Image Segmentation and Object Recognition
Faculty: Jianbo Shi

This research is motivated by two sets of questions: 1) how to extract “interesting” patterns from data, and 2) how to guide the grouping process to achieve specific vision tasks, such as recognizing familiar object shapes. In this direction, we have been pursuing a line of research building upon spectral graph theory.

Human activity detection and recognition
Faculty: Jianbo Shi

We are developing computer algorithms to recognize human at multiple levels of abstractions: from the basic body limb tracking, to human identification, to gesture recognition, to activity inference.

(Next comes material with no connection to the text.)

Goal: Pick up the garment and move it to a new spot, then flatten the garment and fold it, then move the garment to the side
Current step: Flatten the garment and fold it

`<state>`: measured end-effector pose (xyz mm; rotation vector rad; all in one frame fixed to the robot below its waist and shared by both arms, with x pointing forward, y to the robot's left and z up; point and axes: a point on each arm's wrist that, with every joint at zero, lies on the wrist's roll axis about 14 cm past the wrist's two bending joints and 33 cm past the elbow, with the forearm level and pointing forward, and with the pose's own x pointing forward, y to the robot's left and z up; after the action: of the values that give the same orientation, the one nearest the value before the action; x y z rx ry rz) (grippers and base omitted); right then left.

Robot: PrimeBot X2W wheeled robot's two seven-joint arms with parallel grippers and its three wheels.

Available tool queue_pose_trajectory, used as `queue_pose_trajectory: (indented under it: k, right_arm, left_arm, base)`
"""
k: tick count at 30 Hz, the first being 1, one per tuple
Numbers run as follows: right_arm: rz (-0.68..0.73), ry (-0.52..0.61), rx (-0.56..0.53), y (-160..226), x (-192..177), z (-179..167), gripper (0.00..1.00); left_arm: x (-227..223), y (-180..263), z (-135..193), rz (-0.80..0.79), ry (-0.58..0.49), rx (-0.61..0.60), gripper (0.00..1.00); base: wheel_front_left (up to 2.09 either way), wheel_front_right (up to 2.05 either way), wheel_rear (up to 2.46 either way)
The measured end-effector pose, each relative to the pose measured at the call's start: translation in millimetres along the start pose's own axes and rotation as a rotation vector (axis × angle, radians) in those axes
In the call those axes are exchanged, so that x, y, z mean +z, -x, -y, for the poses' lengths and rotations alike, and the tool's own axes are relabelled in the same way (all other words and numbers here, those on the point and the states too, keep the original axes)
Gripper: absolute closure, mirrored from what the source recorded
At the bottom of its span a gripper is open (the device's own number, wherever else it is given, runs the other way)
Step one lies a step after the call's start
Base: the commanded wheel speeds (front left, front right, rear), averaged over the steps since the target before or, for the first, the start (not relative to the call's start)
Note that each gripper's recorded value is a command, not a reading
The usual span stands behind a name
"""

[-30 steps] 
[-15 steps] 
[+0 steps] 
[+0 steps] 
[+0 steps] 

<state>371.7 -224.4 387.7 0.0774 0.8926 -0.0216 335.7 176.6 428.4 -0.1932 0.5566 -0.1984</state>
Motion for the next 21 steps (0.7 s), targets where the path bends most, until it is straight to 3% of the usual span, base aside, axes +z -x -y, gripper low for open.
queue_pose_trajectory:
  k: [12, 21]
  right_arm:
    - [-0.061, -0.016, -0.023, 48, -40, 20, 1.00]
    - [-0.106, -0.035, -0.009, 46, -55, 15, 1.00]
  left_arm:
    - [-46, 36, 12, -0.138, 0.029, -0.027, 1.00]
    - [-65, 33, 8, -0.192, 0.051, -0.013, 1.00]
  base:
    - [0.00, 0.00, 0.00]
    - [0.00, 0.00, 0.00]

The ultimate goal is to develop computation algorithms to understand human behavior in video.

The rapid growth in size of storage devices allows us to store hours, days or even months of video data. Watching through and analyzing videos of such length is no longer feasible. In order to summarize or index videos (for search purposes) we need to develop algorithms which detect and classify events happening in the video without human supervision. To identify and describe various types of events we seek important features and ways of extracting/learning them from the video data.

Faculty: Vijay Kumar

The DaVinci project brings together mathematicians and engineers from the University of Iowa, Maryland, Pennsylvania and Rensselaer Polytechnic Institute, to address the urgent need for a thorough understanding of the mathematics of engineering systems that can be modeled by Differential Algebraic Inequalities and Differential Complementarity Problems. The project will open a new chapter in applied mathematics in which classical differential equation theory is merged with contemporary mathematical programming methods. The deliverables of our research are a set of broadly applicable mathematical theories, algorithms, and computational tools that will have a direct impact on an array of engineering and scientific disciplines."